Reproduce all the data verbatim.
Available data section start
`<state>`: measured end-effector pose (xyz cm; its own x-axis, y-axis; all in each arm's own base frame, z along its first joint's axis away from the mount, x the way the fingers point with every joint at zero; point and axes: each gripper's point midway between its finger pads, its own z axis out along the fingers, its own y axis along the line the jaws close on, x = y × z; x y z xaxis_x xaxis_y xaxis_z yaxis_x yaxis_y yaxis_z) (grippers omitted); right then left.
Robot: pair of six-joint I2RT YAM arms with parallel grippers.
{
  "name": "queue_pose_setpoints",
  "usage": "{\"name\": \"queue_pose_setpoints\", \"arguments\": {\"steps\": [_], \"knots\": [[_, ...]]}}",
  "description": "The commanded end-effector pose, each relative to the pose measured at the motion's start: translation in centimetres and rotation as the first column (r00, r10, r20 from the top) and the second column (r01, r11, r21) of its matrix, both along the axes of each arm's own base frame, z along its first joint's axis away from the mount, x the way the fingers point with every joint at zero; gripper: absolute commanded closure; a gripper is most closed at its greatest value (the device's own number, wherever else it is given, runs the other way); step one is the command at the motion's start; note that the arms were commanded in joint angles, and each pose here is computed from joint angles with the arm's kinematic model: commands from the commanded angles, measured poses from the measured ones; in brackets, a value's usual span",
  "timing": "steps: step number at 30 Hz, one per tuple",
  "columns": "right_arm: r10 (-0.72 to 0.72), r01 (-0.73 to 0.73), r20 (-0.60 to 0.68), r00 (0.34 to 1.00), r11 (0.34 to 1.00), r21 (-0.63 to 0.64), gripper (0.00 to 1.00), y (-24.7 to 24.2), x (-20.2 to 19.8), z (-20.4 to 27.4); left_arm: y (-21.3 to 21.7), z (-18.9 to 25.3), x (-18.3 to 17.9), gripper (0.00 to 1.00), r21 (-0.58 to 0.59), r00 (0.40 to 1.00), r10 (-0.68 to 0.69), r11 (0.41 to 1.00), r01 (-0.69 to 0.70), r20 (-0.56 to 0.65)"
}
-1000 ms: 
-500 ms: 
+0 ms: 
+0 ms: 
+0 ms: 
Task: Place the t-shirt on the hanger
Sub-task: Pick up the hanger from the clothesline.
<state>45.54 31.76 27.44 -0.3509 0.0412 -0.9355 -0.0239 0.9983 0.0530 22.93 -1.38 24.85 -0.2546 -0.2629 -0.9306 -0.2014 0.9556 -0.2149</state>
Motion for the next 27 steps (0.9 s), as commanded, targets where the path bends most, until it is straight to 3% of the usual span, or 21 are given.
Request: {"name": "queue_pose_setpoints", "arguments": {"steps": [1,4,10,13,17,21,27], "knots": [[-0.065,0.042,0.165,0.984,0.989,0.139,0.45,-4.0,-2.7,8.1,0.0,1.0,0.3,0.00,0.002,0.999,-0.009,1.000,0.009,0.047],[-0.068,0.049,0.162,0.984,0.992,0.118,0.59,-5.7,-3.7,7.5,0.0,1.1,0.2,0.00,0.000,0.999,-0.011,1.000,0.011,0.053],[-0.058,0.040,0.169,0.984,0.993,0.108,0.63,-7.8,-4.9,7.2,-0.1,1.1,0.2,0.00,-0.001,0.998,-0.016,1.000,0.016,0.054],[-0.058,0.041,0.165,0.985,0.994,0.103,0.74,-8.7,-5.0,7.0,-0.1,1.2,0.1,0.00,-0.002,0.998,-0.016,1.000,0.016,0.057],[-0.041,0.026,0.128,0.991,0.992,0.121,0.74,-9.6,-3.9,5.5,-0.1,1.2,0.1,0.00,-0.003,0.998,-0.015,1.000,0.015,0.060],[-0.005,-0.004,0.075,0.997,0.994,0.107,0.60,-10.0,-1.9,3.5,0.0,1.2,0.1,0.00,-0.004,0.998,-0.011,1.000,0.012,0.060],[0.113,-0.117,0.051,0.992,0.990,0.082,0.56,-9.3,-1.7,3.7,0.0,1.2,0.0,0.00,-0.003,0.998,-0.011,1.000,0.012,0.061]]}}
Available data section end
> Task response:
`<state>`: measured end-effector pose (xyz cm; its own x-axis, y-axis; all in each arm's own base frame, z along its first joint's axis away from the mount, x the way the fingers point with every joint at zero; point and axes: each gripper's point midway between its finger pads, its own z axis out along the fingers, its own y axis along the line the jaws close on, x = y × z; x y z xaxis_x xaxis_y xaxis_z yaxis_x yaxis_y yaxis_z) (grippers omitted); right then left.
Robot: pair of six-joint I2RT YAM arms with parallel grippers.
{
  "name": "queue_pose_setpoints",
  "usage": "{\"name\": \"queue_pose_setpoints\", \"arguments\": {\"steps\": [_], \"knots\": [[_, ...]]}}",
  "description": "The commanded end-effector pose, each relative to the pose measured at the motion's start: translation in centimetres and rotation as the first column (r00, r10, r20 from the top) and the second column (r01, r11, r21) of its matrix, both along the axes of each arm's own base frame, z along its first joint's axis away from the mount, x the way the fingers point with every joint at zero; gripper: absolute commanded closure; a gripper is most closed at its greatest value (the device's own number, wherever else it is given, runs the other way); step one is the command at the motion's start; note that the arms were commanded in joint angles, and each pose here is computed from joint angles with the arm's kinematic model: commands from the commanded angles, measured poses from the measured ones; in brackets, a value's usual span",
  "timing": "steps: step number at 30 Hz, one per tuple",
  "columns": "right_arm: r10 (-0.72 to 0.72), r01 (-0.73 to 0.73), r20 (-0.60 to 0.68), r00 (0.34 to 1.00), r11 (0.34 to 1.00), r21 (-0.63 to 0.64), gripper (0.00 to 1.00), y (-24.7 to 24.2), x (-20.2 to 19.8), z (-20.4 to 27.4); left_arm: y (-21.3 to 21.7), z (-18.9 to 25.3), x (-18.3 to 17.9), gripper (0.00 to 1.00), r21 (-0.58 to 0.59), r00 (0.40 to 1.00), r10 (-0.68 to 0.69), r11 (0.41 to 1.00), r01 (-0.69 to 0.70), r20 (-0.56 to 0.65)"
}
-1000 ms: 
-500 ms: 
+0 ms: 
+0 ms: 
+0 ms: 
Task: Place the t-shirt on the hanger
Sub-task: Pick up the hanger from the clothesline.
<state>45.54 31.76 27.44 -0.3509 0.0412 -0.9355 -0.0239 0.9983 0.0530 22.93 -1.38 24.85 -0.2546 -0.2629 -0.9306 -0.2014 0.9556 -0.2149</state>
Motion for the next 27 steps (0.9 s), as commanded, targets where the path bends most, until it is straight to 3% of the usual span, or 21 are given.
Request: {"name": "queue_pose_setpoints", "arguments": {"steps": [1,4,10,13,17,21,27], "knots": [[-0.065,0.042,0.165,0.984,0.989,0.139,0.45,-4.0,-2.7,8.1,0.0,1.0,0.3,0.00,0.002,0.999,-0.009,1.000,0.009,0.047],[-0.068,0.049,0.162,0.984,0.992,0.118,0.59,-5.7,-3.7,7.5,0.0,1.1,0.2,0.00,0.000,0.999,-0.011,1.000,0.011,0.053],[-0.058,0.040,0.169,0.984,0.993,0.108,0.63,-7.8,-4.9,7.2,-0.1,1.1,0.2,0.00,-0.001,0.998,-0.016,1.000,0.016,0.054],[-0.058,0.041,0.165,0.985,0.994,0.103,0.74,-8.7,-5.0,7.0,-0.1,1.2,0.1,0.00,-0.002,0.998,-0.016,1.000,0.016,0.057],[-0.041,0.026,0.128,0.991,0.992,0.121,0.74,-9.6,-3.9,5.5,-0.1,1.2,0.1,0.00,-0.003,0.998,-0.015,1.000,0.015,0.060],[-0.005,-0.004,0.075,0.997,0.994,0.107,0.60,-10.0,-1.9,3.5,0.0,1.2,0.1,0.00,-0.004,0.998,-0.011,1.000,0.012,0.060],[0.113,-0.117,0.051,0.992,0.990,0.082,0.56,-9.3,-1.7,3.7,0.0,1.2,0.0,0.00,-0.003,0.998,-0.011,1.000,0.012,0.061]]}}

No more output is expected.